Thursday, December 10, 2015

Over-the-Counter Antidepressants?


Today's post is over on Clinical Psychiatry News, "Should SSRI's be Sold Over-the-Counter?"  
It's a question I'm asking just so people will flip the idea around in their heads a bit; it's not one I'm trying to sell.  

Please check it out Here, and do let me know your thoughts.

3 comments:

moviedoc said...

IMO all drugs except antibiotics should be OTC to adults more or less like alcohol and nicotine.

Steven Reidbord MD said...

It's a good thought experiment, as it raises bigger issues. In general, OTC meds are supposed to be safer than prescription meds. But aspirin risks stomach bleeding, acetaminophen (Tylenol) liver failure, and diphenhydramine (Benadryl) delirium in the elderly. Are SSRIs more dangerous on a dose-by-dose basis? Hard to say. Potentiation of mania would be a concern though.

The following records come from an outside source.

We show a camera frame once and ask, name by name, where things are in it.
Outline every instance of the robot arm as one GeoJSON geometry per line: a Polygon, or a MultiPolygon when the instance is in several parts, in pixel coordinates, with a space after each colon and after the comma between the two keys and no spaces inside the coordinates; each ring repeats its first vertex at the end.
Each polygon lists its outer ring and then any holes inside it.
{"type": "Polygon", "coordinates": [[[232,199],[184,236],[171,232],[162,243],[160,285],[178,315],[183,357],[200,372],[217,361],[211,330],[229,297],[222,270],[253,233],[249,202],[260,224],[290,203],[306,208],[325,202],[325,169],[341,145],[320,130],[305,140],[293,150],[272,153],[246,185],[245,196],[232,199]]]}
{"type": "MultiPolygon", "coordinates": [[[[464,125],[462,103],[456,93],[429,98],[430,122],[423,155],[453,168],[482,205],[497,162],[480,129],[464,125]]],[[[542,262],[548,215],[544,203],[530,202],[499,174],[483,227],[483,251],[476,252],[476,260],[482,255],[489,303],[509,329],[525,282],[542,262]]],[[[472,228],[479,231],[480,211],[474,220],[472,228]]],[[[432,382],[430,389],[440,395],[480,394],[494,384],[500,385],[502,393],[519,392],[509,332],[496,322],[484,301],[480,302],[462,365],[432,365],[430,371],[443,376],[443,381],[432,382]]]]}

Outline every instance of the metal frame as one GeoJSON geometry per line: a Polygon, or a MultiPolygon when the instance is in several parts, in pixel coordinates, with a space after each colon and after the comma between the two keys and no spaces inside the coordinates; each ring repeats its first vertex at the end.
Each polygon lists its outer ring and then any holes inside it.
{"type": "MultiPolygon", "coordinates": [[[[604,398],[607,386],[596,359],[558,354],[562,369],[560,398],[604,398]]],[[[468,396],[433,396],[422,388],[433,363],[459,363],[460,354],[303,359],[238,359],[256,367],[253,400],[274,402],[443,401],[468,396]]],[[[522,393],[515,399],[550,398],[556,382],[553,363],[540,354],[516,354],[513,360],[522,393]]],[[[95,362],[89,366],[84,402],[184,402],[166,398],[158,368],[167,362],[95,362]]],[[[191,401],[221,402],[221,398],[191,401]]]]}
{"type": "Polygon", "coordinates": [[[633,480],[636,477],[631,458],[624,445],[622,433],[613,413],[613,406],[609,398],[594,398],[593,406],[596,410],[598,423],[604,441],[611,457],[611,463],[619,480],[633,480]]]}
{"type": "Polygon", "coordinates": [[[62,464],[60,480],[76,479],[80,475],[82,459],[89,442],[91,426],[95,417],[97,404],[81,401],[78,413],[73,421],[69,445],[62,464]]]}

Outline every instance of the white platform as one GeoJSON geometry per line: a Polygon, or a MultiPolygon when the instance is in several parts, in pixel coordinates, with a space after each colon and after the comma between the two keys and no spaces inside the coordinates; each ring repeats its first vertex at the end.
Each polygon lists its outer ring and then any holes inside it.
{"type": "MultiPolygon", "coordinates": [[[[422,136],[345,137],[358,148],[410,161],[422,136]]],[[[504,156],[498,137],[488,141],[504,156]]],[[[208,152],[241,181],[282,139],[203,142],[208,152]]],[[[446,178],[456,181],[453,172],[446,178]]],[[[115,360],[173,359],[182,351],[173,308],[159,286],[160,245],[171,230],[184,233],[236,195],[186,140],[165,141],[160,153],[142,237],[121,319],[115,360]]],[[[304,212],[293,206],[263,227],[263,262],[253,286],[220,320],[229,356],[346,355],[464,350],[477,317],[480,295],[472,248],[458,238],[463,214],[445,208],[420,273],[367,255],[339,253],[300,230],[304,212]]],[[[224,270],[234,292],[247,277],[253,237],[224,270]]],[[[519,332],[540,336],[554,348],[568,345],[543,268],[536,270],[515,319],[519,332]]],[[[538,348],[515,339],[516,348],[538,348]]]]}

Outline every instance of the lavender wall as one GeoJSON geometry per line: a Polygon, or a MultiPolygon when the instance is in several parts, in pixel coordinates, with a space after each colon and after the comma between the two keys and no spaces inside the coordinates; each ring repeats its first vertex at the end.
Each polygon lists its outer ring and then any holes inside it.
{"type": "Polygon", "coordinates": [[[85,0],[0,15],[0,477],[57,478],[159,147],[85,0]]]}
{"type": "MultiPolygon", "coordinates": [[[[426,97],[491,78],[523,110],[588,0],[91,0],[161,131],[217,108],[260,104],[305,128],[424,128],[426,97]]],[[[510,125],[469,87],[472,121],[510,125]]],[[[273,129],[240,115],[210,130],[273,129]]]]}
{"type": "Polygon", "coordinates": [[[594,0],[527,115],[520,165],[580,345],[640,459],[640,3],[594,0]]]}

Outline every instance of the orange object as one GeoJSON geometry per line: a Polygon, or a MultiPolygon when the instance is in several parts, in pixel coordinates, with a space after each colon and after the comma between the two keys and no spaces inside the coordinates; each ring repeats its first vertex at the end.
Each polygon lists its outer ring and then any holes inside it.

Another argument for restricting access to some meds is their addiction or abuse potential. This doesn't apply to SSRIs unless you count discontinuation syndromes.

Yet another argument is public health. Open access to antibiotics would promote resistant bacteria, rendering these lifesaving drugs useless for everyone. Again, this doesn't apply to SSRIs.

And the last reason is complexity, the idea that untrained persons could not reasonably know when to use a particular med. As you wrote in your CPN piece, this is certainly a factor with antidepressants, where the public (and regrettably, even a few docs) fail to differentiate transient low moods from clinical depression. Dosage adjustment, duration of treatment, alternatives like psychotherapy, and other clinical decisions separate antidepressants from single-use OTC drugs like aspirin and Tylenol.

So given our current guidelines, SSRIs should stay prescription-only. But moviedoc's wider point is also good to ponder. I was at a talk recently on the failed war on drugs. The speaker argued that legalizing and regulating all recreational drugs (as we did with alcohol, following the failure of Prohibition) would reduce crime, ease addicts into treatment, and NOT lead to an increase in casual use. Whatever the merits of these arguments, they apply as well to prescription drugs generally. Our current system inflates the cost of drugs, turns doctors from consultants to gatekeepers, and forces some of the public into being patients when they'd prefer not to be. Maybe the default ought to be open sale of all drugs, with limited restrictions for good cause. I'm not ready to advocate for this, but it's worth thinking about.

tracy said...


Ha, ha two answers from two shrinks...big surprise!